Payday Super – new rules from 1 July 2026

Payday Super is Coming — Here’s What You Need to Know

 

What’s changing?

The Australian Government is changing how often employers must pay superannuation guarantee (super) contributions.

Currently, employers are required to pay super into an employee’s nominated account at least once every three months. If super isn’t paid on time, additional charges apply, and late payments may also breach the Fair Work Act or an applicable award or enterprise agreement.

From 1 July 2026, new Payday Super rules will apply. Employers will need to pay super at the same time as salary or wages, so that contributions reach an employee’s nominated super account within seven business days of being paid.

There are some limited exceptions. For example, the first super contribution for a new employee must be paid within 20 business days of their salary or wages being paid.

 

Have you checked your super balance lately?

Almost half of all working Australians don’t regularly check their super balance¹. With Payday Super just around the corner — and the ATO returning $1.1 billion in unpaid super to individual accounts in 2024–25² — there’s never been a better time to check in on your super.

Most people notice when their pay hits their bank account. If the amount isn’t what they expected, questions are asked.

Your super deserves the same attention. It’s still part of your pay — just paid into a different account, for later. And for many Australians, it’s about to become easier to track.

 

How Payday Super helps your super grow

Under the new Payday Super rules, employers will be required to pay super at the same frequency as regular paydays.

While some employers already do this, many currently pay super quarterly. For those employers, Payday Super means super guarantee contributions will be made more frequently.

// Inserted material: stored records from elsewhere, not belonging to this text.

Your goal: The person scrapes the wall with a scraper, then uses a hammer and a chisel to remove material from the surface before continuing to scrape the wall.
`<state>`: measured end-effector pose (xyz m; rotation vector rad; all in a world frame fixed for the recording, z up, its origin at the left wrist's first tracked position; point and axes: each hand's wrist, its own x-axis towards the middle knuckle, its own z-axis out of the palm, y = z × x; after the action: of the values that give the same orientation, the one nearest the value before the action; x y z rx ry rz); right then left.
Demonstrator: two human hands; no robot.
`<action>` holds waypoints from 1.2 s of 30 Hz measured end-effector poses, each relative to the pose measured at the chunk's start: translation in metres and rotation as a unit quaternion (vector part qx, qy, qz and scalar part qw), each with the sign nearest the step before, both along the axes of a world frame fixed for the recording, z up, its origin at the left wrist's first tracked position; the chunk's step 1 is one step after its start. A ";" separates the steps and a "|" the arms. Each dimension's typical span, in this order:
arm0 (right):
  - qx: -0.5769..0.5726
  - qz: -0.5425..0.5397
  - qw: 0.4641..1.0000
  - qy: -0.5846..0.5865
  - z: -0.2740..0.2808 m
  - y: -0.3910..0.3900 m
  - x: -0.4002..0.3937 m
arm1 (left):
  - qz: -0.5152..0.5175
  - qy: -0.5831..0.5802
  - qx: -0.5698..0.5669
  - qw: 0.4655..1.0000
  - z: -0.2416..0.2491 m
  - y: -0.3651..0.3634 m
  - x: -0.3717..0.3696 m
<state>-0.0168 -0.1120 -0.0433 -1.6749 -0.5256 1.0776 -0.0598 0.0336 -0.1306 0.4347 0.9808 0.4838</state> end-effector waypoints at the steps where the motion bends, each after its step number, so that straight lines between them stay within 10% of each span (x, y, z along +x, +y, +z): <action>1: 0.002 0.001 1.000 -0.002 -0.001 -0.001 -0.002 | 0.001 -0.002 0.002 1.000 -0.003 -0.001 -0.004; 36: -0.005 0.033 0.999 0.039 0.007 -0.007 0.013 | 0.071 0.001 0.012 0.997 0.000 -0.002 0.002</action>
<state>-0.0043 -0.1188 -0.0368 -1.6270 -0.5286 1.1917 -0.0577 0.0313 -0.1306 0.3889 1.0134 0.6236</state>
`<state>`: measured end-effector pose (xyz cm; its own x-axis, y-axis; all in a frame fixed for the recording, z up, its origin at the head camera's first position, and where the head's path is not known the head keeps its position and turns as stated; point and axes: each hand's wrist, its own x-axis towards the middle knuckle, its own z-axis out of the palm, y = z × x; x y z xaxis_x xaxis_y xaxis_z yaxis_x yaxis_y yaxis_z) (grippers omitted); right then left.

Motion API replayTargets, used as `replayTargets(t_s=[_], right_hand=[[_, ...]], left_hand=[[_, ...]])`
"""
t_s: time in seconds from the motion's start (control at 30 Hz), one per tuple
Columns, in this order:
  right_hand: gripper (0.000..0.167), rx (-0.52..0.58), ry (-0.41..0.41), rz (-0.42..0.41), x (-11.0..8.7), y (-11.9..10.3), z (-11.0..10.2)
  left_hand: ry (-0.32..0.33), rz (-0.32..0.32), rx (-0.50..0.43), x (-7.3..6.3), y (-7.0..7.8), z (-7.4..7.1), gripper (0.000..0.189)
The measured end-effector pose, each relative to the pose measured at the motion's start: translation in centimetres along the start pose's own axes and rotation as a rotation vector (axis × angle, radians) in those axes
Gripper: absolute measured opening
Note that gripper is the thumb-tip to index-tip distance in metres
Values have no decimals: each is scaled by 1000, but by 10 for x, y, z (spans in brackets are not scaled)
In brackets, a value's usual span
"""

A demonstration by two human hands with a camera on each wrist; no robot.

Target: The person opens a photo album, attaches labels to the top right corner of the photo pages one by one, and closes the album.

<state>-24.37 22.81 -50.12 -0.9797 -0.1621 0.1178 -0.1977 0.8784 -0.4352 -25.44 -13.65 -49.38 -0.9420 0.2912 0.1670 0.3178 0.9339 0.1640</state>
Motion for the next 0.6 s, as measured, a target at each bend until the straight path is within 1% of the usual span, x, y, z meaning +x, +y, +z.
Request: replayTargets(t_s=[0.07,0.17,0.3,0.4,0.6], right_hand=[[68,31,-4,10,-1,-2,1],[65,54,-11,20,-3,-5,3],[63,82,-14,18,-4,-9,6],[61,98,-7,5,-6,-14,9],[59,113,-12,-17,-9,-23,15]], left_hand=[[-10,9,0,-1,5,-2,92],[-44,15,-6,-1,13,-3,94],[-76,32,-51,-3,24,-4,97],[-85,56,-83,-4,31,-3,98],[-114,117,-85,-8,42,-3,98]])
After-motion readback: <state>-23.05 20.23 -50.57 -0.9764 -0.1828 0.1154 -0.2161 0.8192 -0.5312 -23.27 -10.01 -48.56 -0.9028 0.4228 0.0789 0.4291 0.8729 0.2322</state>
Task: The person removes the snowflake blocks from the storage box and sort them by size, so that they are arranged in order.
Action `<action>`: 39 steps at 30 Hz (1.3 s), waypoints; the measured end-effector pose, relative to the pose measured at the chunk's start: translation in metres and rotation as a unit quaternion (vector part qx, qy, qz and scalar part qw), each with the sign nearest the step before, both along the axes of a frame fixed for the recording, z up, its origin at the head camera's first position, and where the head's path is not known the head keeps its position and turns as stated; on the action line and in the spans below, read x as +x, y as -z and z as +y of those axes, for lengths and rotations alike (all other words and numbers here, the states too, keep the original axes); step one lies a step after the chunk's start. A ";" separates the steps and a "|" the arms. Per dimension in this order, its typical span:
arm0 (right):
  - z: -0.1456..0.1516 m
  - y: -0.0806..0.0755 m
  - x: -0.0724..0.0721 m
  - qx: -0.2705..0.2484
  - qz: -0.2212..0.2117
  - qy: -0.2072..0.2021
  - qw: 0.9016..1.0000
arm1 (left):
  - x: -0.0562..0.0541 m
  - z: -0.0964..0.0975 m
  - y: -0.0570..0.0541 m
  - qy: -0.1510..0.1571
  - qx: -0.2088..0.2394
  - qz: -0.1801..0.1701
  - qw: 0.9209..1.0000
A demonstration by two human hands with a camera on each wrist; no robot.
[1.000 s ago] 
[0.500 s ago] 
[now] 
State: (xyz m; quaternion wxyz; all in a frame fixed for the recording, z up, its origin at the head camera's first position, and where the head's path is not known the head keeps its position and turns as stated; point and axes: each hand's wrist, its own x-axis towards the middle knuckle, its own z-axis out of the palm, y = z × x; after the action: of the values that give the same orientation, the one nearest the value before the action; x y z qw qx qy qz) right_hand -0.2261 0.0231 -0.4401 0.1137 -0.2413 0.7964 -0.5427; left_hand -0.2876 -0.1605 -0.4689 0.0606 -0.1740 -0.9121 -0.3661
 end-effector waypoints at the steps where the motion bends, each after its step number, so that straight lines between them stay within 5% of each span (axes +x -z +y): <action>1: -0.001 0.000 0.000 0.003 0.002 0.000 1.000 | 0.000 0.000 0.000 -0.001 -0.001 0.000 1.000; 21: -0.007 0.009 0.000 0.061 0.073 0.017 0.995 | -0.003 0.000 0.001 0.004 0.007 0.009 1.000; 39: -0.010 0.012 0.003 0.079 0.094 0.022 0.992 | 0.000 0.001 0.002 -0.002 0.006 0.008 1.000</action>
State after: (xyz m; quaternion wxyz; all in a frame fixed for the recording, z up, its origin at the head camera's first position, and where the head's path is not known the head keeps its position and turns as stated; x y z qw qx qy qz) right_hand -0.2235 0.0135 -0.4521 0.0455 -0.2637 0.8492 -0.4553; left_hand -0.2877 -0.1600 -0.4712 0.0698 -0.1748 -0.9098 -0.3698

Paying super with each payday not only makes it easier to track, it can also help your super compound more effectively over time compared with quarterly payments.

 

Why checking your super matters more than you think

Although most super is paid correctly, mistakes can and do happen². Research shows that 44% of Australians don’t regularly check their super balance¹, which means unpaid or incorrect super can go unnoticed.

In the 2024–25 financial year alone, the ATO recovered $1.1 billion in unpaid super and returned it to nearly one million Australians².

The only way to know if your super is being paid correctly — and on time — is to check it.

 

How to check your super is being paid correctly

For the current financial year, the super guarantee (SG) rate is 12%. This means your employer must pay 12% of your ordinary time earnings (OTE) into your super fund.

Super must be paid at least quarterly until 1 July 2026, when Payday Super takes effect.

Ordinary time earnings are what you earn for your ordinary hours of work.

From 1 July 2026, the SG payable will be 12% of qualifying earnings, which for most employees will be the same as ordinary time earnings.

The SG rate has increased gradually over time. To help calculate what you should be receiving, the ATO offers an online Super Guarantee estimator.

 

What to do if you think your super hasn’t been paid

If you believe there’s a mistake, the best first step is to speak with your employer.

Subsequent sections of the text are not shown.